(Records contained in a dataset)
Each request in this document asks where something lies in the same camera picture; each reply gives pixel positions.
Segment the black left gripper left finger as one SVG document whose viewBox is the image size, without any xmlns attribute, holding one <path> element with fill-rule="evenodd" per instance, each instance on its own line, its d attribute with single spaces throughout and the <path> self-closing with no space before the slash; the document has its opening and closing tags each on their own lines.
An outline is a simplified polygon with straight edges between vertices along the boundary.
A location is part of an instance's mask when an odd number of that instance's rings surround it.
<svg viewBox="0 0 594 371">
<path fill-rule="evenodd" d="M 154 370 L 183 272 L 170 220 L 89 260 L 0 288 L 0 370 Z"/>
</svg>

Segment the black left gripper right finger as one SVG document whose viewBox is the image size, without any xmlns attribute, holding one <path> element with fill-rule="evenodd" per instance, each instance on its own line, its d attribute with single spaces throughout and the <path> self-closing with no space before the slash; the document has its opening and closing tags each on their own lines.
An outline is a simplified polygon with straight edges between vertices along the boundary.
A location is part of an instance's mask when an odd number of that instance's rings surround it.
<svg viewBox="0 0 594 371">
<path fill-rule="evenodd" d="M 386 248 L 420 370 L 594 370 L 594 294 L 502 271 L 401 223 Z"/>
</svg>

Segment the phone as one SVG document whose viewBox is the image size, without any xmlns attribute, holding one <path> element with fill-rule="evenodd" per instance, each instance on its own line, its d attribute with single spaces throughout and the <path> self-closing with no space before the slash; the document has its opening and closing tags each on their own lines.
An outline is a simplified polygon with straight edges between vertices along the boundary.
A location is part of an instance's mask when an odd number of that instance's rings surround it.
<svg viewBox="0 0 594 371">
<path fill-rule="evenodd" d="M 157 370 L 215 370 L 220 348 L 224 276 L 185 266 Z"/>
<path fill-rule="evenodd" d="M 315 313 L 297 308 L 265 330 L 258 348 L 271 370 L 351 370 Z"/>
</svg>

• [Exercise] Please reproduce the records above in their entirety, exactly as given.

• [Completed exercise]
Each request in this document asks where something lies in the same camera picture; each reply gives pixel positions.
Segment the black left gripper left finger as one SVG document whose viewBox is the image size, without any xmlns attribute, holding one <path> element with fill-rule="evenodd" per instance, each instance on its own line, its d attribute with single spaces throughout and the <path> self-closing with no space before the slash; the document has its opening and closing tags each on their own lines.
An outline is a simplified polygon with straight edges between vertices along the boundary.
A location is part of an instance's mask when an odd number of that instance's rings surround it.
<svg viewBox="0 0 594 371">
<path fill-rule="evenodd" d="M 154 370 L 183 272 L 170 220 L 89 260 L 0 288 L 0 370 Z"/>
</svg>

Segment the black left gripper right finger as one SVG document whose viewBox is the image size, without any xmlns attribute, holding one <path> element with fill-rule="evenodd" per instance, each instance on its own line, its d attribute with single spaces throughout and the <path> self-closing with no space before the slash; the document has its opening and closing tags each on their own lines.
An outline is a simplified polygon with straight edges between vertices along the boundary.
A location is part of an instance's mask when an odd number of that instance's rings surround it.
<svg viewBox="0 0 594 371">
<path fill-rule="evenodd" d="M 386 248 L 420 370 L 594 370 L 594 294 L 502 271 L 401 223 Z"/>
</svg>

Segment the phone as one SVG document whose viewBox is the image size, without any xmlns attribute, holding one <path> element with fill-rule="evenodd" per instance, each instance on its own line, its d attribute with single spaces throughout and the <path> self-closing with no space before the slash; the document has its opening and closing tags each on their own lines.
An outline is a simplified polygon with straight edges between vertices along the boundary.
A location is part of an instance's mask when an odd number of that instance's rings surround it.
<svg viewBox="0 0 594 371">
<path fill-rule="evenodd" d="M 157 370 L 215 370 L 220 348 L 224 276 L 185 266 Z"/>
<path fill-rule="evenodd" d="M 315 313 L 297 308 L 265 330 L 258 348 L 271 370 L 351 370 Z"/>
</svg>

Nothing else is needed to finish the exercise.